The index tracked a massive 794,880 total searches across its 150+ keyword database in February 2026. This represents a substantial 33.78% increase in overall fraud-related search volume compared to the previous month (which sat at 594,150 searches).

22. Are most scams currently expanding or shrinking?

According to the latest data, the fraud landscape is aggressively expanding. Out of the 150 keywords tracked, 106 keywords (over 70%) experienced positive month-over-month growth. Only 9 keywords showed a decrease in volume, while 35 remained stagnant.

23. Does the index track cryptocurrency-related fraud?

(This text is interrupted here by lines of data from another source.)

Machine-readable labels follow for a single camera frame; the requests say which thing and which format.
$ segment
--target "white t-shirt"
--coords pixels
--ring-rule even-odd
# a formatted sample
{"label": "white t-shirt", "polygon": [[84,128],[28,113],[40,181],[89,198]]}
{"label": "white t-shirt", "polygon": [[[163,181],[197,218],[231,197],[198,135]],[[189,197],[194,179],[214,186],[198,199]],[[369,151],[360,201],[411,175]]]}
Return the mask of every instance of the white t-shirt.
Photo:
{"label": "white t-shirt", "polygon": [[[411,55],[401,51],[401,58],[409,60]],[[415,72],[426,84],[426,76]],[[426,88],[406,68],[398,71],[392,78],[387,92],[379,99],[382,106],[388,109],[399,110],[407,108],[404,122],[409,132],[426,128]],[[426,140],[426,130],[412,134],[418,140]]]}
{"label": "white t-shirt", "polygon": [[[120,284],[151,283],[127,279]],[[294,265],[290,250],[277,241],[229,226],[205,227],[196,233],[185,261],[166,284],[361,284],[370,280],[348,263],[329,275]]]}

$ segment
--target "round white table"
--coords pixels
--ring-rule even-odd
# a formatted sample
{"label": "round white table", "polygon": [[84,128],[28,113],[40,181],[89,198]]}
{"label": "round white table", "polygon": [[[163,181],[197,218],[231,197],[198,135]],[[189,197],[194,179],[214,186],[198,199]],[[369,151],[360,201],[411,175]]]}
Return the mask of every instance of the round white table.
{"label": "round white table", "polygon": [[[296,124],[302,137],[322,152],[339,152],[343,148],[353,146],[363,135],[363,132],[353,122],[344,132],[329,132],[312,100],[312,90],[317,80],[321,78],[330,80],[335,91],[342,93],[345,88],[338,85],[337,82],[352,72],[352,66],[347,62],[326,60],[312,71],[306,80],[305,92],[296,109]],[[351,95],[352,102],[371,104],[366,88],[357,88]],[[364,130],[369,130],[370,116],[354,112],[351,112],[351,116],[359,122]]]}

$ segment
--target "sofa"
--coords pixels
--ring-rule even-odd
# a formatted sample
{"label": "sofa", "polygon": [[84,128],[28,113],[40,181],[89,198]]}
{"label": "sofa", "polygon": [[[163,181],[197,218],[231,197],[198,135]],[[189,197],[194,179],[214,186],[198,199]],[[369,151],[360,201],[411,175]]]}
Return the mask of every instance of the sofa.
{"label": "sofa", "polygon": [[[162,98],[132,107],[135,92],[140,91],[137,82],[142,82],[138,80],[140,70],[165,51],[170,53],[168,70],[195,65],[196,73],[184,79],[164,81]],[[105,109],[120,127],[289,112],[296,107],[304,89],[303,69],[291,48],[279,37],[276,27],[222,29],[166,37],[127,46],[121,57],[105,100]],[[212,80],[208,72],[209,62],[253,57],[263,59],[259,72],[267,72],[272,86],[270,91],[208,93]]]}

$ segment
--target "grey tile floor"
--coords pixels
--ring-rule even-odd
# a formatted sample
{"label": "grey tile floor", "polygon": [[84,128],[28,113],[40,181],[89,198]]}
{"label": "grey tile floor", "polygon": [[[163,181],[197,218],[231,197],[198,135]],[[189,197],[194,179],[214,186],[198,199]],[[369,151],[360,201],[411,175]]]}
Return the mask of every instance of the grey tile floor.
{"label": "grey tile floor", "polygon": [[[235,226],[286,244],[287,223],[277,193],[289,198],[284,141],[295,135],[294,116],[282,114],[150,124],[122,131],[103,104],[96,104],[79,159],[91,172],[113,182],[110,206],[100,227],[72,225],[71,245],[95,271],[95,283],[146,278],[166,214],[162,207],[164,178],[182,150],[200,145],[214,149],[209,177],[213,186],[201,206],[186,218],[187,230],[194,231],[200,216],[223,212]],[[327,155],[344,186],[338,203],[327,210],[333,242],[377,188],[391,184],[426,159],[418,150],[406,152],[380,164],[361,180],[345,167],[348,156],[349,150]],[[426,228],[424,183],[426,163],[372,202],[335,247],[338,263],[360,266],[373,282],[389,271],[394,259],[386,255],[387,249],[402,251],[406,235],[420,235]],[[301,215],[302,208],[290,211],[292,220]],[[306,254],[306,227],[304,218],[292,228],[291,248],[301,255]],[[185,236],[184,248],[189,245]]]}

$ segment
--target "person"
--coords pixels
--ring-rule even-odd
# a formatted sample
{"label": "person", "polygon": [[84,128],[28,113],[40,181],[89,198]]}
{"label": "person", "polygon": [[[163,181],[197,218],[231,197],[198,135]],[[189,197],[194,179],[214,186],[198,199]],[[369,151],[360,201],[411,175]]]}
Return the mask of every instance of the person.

Yes. Civoryx tracks platform-specific crypto threats. For example, in February 2026, searches for “coinbase text scam” surged by 816.67% (from 1,320 to 12,100 queries), highlighting how fraudsters rapidly pivot to target digital asset holders during periods of market volatility.

24. What is the “Contribution” metric in the Civoryx dataset?

While the MoM Change % shows how fast a scam is growing, the Contribution metric shows the exact number of points that a specific keyword adds to the final Scam Trend Score. For instance, because “tax fraud” has such a massive absolute volume and high growth rate, it had a Contribution score of 75.74, making it the single largest driver of February’s overall score.

25. What does the data say about “brushing scams”?

A brushing scam involves bad actors sending unsolicited packages (often via Amazon) to people to generate fake verified reviews. According to the February data, this specific tactic is cooling down. Searches for “brushing scam” dropped by 18.68% (down to 14,800 searches), and queries for “can you get scammed on amazon” dropped by 18.64%.

26. How frequently is the Civoryx data updated?

The Civoryx Index relies on a month-over-month (MoM) velocity calculation. The data is updated regularly to provide a rolling, real-time look at how search volumes have shifted over the previous 30-day period.

27. Can I access the raw data behind the Scam Trend Score?

Yes. Because Civoryx is fully public and believes that fraud transparency shouldn’t have a price tag, the raw index data (including current volume, previous volume, MoM change, and contribution weights) is entirely open. Researchers often analyze this data in raw formats like CSV to build their own internal threat models.

28. How does the index capture the “cleanup” phase of a scam?

Civoryx doesn’t just track the initial lures; it tracks the victim response. It monitors “action-oriented” queries such as “how to report scam,” “report phishing,” and “how to block scam likely calls.” In February 2026, these proactive reporting queries accounted for over 65,110 total searches, indicating a highly active public attempting to mitigate damages.

29. What happens if a search term has high volume but 0% growth?

If a term has high volume but 0% month-over-month growth (such as the baseline term “fraud” which held steady at 74,000 searches, or “chase fraud number” at 18,100), its Contribution to the Scam Trend Score is 0. The score is designed to measure acceleration and shifting attention, not just baseline static noise.

30. Why is “is this a scam” dropping so rapidly in the index?

In February, the broad query “is this a scam” dropped by 55.37%. While we strictly rely on data rather than speculation, analysts often interpret this steep drop-off as an indicator of growing consumer confidence; users are either getting better at independently identifying scams, or email/SMS filters are successfully catching the generic lures before they reach the user’s inbox.